Information shown section start
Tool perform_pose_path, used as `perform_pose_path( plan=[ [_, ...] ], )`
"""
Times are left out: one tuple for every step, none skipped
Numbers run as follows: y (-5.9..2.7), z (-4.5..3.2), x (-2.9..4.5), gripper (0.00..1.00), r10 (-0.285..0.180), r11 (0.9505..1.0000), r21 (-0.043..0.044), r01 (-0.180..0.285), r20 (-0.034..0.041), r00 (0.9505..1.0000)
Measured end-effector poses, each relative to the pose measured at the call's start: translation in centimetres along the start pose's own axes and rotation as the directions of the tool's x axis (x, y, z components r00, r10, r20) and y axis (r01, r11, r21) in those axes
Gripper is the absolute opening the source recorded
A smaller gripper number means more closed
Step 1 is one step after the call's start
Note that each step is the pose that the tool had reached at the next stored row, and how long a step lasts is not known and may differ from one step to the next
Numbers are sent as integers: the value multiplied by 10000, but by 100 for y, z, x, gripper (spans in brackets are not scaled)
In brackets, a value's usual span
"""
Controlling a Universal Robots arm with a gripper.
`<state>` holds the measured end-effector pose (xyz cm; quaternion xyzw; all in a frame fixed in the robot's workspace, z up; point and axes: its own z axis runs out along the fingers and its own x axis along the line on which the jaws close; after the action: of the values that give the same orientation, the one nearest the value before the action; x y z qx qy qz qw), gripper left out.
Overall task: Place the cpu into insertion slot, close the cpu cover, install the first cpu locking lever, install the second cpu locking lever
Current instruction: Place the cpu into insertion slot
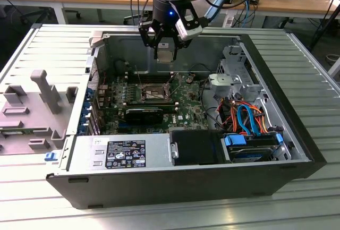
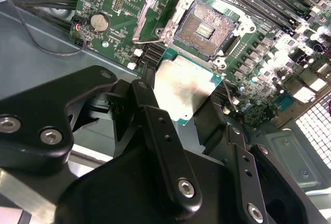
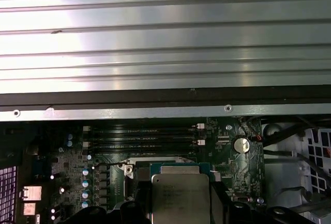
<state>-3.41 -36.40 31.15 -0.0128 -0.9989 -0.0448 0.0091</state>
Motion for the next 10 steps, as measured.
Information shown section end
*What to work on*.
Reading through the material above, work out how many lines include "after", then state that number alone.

*Result for this task*.
2